- **Task**
Write out word for word each line from the one containing "on the dark" through the close of the listing, including both ends. Pictures do not belong in the copy.

····················

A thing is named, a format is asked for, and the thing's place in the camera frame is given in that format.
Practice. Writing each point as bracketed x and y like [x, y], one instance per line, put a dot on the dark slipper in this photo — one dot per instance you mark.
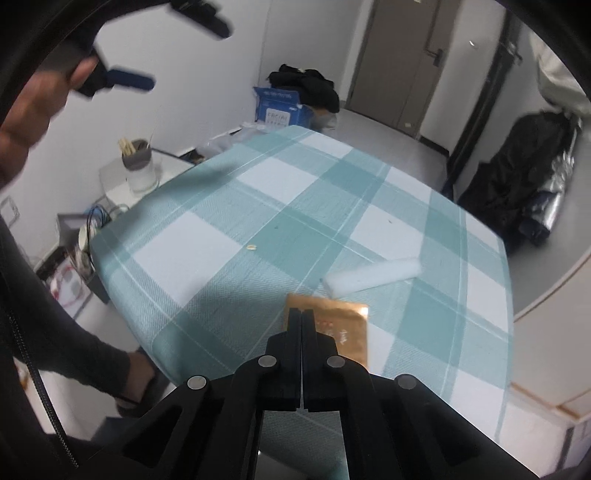
[138, 406]

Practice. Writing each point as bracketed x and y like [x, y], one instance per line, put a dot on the white translucent container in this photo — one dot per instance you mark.
[143, 180]

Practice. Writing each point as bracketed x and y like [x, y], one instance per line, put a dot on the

····················

- **Result below**
Practice. Writing each point as bracketed x and y like [x, y], one instance per line, put a dot on the dark slipper in this photo — one dot per instance you mark.
[138, 406]

Practice. Writing each point as bracketed x and y like [x, y], one instance per line, put a dot on the white translucent container in this photo — one dot per instance you mark.
[143, 180]

Practice. Writing each point as bracketed x and y like [x, y], one instance per line, put a dot on the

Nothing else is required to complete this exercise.